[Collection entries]
⟨

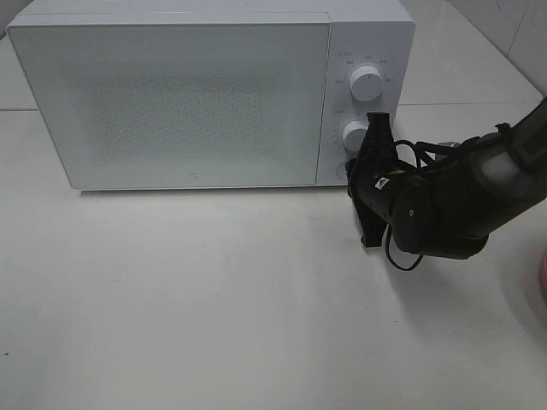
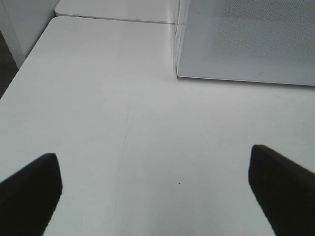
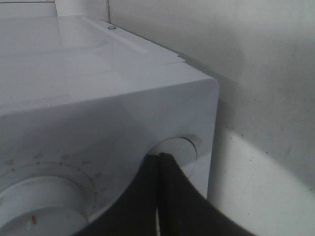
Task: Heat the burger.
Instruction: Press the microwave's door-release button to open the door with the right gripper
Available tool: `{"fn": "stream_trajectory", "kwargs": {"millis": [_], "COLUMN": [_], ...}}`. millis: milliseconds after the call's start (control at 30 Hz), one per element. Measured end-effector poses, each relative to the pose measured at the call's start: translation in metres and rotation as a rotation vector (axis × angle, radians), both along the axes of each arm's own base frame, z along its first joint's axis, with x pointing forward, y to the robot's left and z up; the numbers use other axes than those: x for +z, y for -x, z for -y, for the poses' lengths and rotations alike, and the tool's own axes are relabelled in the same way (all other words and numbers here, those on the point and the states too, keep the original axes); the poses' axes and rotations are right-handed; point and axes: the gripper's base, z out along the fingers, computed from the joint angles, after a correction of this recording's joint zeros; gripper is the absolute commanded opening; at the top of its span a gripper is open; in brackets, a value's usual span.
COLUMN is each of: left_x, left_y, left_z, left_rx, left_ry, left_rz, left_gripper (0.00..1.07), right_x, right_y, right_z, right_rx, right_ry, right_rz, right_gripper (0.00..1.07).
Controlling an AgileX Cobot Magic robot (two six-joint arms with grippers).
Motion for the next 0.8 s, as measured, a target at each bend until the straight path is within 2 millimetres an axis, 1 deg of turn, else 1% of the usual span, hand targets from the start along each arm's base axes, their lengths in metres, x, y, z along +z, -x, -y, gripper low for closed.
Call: {"fn": "stream_trajectory", "kwargs": {"millis": [167, 400, 800], "left_x": [0.0, 0.0, 0.0001], "left_y": [0.0, 0.0, 0.0], "left_z": [0.0, 0.0, 0.0], "left_rx": [0.0, 0.0, 0.0], "left_ry": [0.0, 0.0, 0.0], "left_rz": [0.0, 0.0, 0.001], "left_gripper": [0.98, 0.98, 0.98], "right_x": [0.0, -0.0075, -0.0063], "right_y": [0.0, -0.0052, -0.0063], "right_z": [-0.0001, -0.0028, -0.0013], "right_rx": [0.001, 0.002, -0.035], "right_ry": [0.0, 0.005, 0.019], "right_rz": [0.0, -0.001, 0.019], "right_gripper": [0.0, 0.0, 0.0]}}
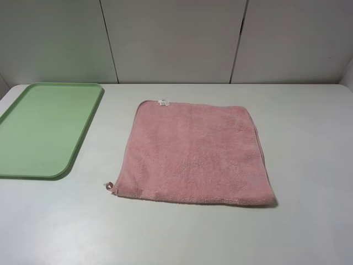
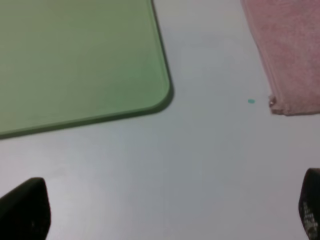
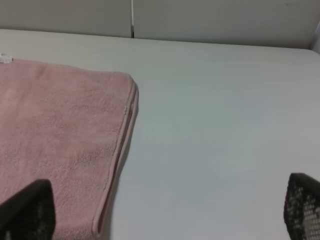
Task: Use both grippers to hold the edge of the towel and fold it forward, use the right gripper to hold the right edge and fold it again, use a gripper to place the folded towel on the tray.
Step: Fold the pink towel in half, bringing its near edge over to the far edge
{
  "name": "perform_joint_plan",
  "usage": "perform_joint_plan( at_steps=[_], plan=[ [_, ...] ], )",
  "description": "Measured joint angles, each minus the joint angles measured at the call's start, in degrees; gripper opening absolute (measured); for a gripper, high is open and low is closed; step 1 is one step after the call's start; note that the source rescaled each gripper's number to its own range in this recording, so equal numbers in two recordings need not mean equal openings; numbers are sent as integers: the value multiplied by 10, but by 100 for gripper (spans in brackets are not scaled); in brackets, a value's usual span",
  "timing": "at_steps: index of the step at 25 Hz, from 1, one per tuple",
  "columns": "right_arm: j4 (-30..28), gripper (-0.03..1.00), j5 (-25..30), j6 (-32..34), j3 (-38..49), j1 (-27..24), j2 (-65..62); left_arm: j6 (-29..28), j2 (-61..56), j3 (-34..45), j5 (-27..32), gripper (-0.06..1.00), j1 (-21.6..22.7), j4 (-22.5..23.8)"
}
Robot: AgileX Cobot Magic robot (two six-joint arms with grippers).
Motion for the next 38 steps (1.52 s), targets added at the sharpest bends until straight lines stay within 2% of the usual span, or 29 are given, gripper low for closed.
perform_joint_plan(
  at_steps=[32,38],
  plan=[
    [0,100,0,7,0,0,0,0,0,0,0,100,0,6],
    [0,100,0,9,0,0,40,1,39,-3,6,99,0,6]
  ],
)
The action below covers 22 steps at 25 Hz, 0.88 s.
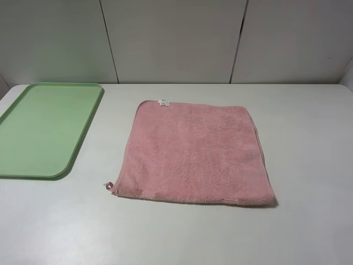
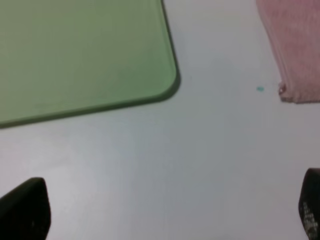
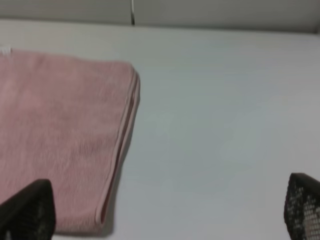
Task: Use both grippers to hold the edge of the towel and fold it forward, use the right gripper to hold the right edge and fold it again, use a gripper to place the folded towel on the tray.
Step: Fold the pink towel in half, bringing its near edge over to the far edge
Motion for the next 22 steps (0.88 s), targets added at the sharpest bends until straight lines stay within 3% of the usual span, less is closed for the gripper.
perform_joint_plan(
  at_steps=[5,10,14,22],
  plan=[
    [0,100,-5,-2,-4,0,66,14,82,-34,1,99,0,0],
    [1,100,-26,-25,-27,0,147,73,174,-89,1,99,0,0],
    [20,100,-31,-73,-55,0,204,107,246,-127,0,99,0,-13],
    [108,100,-69,-201,-85,0,292,185,365,-153,-18,99,-5,-86]
  ],
)
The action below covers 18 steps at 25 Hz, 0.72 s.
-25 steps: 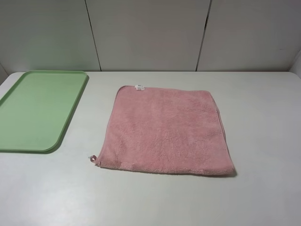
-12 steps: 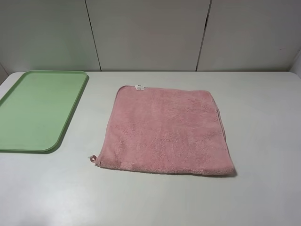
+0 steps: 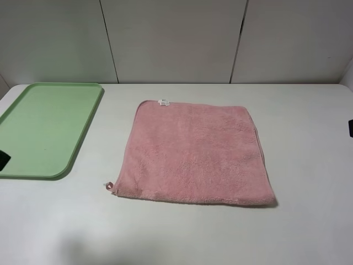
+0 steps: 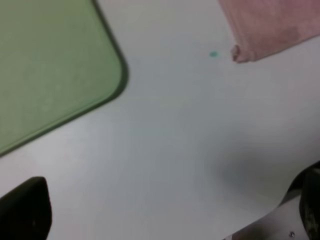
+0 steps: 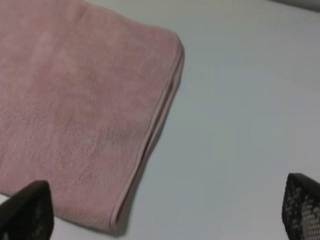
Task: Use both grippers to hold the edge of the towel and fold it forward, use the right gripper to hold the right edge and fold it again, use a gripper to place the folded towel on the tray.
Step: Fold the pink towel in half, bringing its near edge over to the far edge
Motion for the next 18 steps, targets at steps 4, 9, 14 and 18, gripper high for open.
perform_joint_plan(
  at_steps=[4,9,14,18],
  plan=[
    [14,100,-29,-63,-14,0,48,58,57,-7,-30,99,-40,-12],
    [18,100,-65,-117,-22,0,113,119,109,-20,-84,99,-97,-13],
    [18,100,-80,-184,-23,0,178,178,146,-34,-117,99,-138,-14],
    [18,100,-76,-277,-23,0,218,221,182,-43,-154,99,-154,4]
  ],
)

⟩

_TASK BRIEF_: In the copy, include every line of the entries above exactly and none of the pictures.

_RESULT OF THIS EXERCISE_:
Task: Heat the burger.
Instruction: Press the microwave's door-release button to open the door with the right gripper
Available tool: `{"fn": "stream_trajectory", "kwargs": {"millis": [_], "COLUMN": [_], ...}}`. millis: milliseconds after the call's start (control at 30 Hz), one per element. Measured end-effector poses, each relative to the pose measured at the call's start: translation in metres and rotation as a rotation vector (axis × angle, radians), both along the axes of each arm's own base frame, z along its first joint's axis, with x pointing forward, y to the robot's left and z up; the numbers use other axes than those: x for +z, y for -x, z for -y, for the poses' lengths and rotations alike, and the tool's own axes are relabelled in the same way (all other words and numbers here, those on the point and the states too, keep the original axes); the poses' axes and rotations are right-handed; point and axes: the gripper's base, z out along the fingers, computed from the joint angles, after a correction of this recording's joint zeros; gripper is the absolute commanded opening; at the top of its span a gripper is open; in brackets, a value's usual span.
COLUMN is each of: left_x, left_y, left_z, left_rx, left_ry, left_rz, left_gripper (0.00..1.07), right_x, right_y, right_z, right_rx, right_ry, right_rz, right_gripper (0.00..1.07).
Controlling an AgileX Cobot Magic robot (two six-joint arms with grippers).
Motion for the next 0.8 s, as measured, a target at each bend until the straight path is within 2 millimetres an axis, 1 deg of turn, else 1% of the usual span, hand targets from the start along each arm's base axes, their lengths in metres, x, y, z along +z, -x, -y, gripper low for closed.
Call: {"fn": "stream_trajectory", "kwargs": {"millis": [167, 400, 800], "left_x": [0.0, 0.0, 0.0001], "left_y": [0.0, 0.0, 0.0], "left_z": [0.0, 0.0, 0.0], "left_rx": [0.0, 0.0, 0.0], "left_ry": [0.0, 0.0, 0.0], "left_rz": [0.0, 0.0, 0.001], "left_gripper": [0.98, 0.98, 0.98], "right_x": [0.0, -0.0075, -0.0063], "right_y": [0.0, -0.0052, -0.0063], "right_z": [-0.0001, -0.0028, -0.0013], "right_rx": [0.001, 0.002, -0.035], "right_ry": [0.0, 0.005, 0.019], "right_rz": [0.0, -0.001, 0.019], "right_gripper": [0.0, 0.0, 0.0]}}
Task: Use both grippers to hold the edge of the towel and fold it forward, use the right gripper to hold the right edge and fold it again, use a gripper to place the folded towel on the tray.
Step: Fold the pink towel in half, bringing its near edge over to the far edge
{
  "name": "perform_joint_plan",
  "usage": "perform_joint_plan( at_steps=[_], plan=[ [_, ...] ], )",
  "description": "Measured joint angles, each minus the joint angles measured at the call's start, in degrees; gripper opening absolute (measured); for a gripper, high is open and low is closed; step 1 is one step after the call's start; note that the source rescaled each gripper's number to its own range in this recording, so equal numbers in two recordings need not mean equal openings; numbers are sent as integers: the value multiplied by 10, but by 100 for gripper (spans in brackets are not scaled); in brackets, a value's usual span",
  "timing": "at_steps: index of the step at 25 Hz, from 1, one per tuple",
  "columns": "right_arm: j4 (-30..28), gripper (-0.03..1.00), j5 (-25..30), j6 (-32..34), j3 (-38..49), j1 (-27..24), j2 (-65..62); left_arm: j6 (-29..28), j2 (-61..56), j3 (-34..45), j5 (-27..32), gripper (-0.06..1.00), j1 (-21.6..22.7), j4 (-22.5..23.8)"
}
Robot: AgileX Cobot Magic robot (two six-joint arms with grippers).
Motion for the next 38 steps (1.52 s), targets added at the sharpest bends until straight lines stay within 2% of the usual span, or 29 are given, gripper low for closed.
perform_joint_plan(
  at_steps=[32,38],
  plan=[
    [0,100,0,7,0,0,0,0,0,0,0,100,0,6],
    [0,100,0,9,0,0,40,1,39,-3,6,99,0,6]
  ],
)
The action below covers 22 steps at 25 Hz, 0.88 s.
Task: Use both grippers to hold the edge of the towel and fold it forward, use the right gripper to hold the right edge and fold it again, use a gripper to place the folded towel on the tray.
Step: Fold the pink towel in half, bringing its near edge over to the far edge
Motion for the next 22 steps (0.88 s), targets added at the sharpest bends until straight lines stay within 3% of the usual span, less is closed for the gripper.
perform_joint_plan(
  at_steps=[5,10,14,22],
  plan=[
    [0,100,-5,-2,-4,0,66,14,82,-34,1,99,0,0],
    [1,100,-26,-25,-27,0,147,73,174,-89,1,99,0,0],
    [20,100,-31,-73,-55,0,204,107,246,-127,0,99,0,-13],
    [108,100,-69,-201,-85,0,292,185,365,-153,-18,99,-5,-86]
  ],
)
The action below covers 18 steps at 25 Hz, 0.72 s.
-25 steps: 
-12 steps: 
+0 steps: 
+0 steps: 
+0 steps: 
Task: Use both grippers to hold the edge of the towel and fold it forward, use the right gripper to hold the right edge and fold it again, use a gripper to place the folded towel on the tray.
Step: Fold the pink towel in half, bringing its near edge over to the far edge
Motion for the next 18 steps, targets at steps 4, 9, 14 and 18, gripper high for open.
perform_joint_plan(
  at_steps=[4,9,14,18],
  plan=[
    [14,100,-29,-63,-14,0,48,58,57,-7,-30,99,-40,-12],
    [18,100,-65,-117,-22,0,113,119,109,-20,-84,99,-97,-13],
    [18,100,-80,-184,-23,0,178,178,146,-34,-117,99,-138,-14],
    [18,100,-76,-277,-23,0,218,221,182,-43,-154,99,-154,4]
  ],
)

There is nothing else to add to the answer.